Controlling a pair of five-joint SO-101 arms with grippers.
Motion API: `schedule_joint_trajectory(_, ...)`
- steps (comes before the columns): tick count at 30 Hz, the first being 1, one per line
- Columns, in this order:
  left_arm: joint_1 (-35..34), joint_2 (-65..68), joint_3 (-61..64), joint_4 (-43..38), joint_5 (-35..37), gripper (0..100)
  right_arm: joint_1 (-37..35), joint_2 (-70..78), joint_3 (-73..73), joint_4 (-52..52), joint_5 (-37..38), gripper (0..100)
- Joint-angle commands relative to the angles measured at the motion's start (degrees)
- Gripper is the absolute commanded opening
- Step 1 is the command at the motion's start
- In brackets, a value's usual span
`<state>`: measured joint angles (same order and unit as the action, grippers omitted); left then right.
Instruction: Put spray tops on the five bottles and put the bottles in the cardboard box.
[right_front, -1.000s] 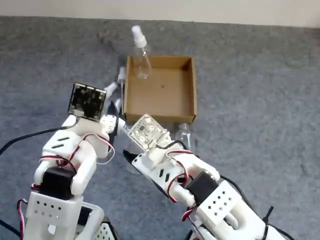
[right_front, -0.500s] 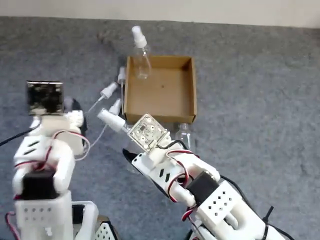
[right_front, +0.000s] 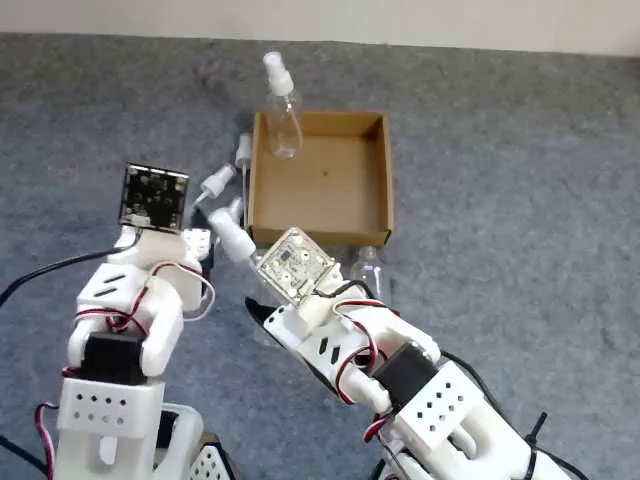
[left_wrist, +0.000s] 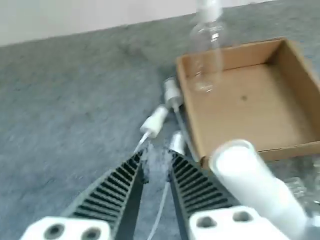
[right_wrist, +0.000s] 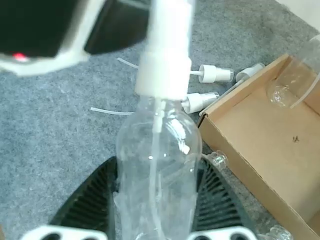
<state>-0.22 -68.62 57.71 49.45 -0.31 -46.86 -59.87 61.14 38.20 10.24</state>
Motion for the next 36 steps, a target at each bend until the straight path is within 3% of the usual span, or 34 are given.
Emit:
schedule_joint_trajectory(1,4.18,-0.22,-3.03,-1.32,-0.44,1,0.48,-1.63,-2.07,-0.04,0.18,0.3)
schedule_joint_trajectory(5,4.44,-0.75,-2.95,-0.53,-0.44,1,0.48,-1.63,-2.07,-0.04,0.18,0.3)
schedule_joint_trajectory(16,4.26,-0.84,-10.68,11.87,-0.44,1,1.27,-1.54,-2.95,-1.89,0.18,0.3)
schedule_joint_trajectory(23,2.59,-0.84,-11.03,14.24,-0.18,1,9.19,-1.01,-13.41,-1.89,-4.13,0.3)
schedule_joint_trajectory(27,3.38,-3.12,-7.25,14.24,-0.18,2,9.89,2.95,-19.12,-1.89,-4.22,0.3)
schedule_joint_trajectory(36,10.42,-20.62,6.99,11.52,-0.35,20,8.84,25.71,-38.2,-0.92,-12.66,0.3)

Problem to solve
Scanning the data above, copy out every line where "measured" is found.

Solution for this problem
- Joint-angle commands relative to the angles measured at the motion's start (degrees)
`<state>`: measured joint angles (same order and unit as the action, grippers omitted); left then right.

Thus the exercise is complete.